Work instruction => In the listing that follows, how many lines hold the string "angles"? Answer with the number only.

Extracted data =>

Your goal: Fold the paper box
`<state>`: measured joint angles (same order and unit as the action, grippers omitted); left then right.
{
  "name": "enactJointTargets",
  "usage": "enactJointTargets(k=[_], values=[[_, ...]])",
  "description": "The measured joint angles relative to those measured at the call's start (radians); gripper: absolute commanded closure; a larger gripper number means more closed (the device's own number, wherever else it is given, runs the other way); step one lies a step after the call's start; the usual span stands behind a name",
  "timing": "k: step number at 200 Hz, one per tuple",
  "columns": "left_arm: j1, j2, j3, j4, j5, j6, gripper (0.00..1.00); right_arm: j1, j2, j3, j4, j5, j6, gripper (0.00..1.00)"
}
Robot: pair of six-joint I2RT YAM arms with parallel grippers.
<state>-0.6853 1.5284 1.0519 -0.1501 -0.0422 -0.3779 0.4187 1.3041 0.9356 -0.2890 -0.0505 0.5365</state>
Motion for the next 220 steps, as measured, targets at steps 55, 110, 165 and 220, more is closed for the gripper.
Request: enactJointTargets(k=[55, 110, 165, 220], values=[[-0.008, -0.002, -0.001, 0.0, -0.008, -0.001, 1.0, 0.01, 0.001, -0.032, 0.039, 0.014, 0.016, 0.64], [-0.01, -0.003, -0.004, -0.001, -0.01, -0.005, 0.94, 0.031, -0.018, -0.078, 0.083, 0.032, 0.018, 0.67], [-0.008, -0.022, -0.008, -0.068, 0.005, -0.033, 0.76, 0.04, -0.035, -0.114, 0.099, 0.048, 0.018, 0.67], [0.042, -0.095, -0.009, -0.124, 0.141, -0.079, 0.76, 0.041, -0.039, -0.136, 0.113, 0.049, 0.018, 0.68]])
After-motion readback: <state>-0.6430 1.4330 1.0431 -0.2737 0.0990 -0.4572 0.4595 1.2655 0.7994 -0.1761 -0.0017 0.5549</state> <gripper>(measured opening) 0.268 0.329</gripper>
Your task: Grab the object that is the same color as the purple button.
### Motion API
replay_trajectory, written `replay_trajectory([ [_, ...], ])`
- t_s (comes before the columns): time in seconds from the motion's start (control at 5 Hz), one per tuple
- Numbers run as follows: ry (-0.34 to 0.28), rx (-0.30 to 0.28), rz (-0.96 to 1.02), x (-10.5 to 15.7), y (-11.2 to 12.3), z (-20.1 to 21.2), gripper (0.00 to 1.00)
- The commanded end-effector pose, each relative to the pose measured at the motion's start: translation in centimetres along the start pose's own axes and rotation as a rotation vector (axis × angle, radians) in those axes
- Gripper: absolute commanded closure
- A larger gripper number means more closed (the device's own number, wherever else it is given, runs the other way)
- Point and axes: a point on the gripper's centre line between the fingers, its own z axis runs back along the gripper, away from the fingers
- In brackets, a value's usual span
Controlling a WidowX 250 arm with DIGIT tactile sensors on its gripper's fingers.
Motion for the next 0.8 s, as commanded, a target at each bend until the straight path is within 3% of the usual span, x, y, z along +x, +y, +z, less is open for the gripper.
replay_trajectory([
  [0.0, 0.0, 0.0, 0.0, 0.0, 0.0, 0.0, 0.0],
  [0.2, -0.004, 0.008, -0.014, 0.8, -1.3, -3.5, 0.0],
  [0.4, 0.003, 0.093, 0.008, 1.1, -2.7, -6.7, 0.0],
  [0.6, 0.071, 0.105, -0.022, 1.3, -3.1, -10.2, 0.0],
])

Exercise response => 2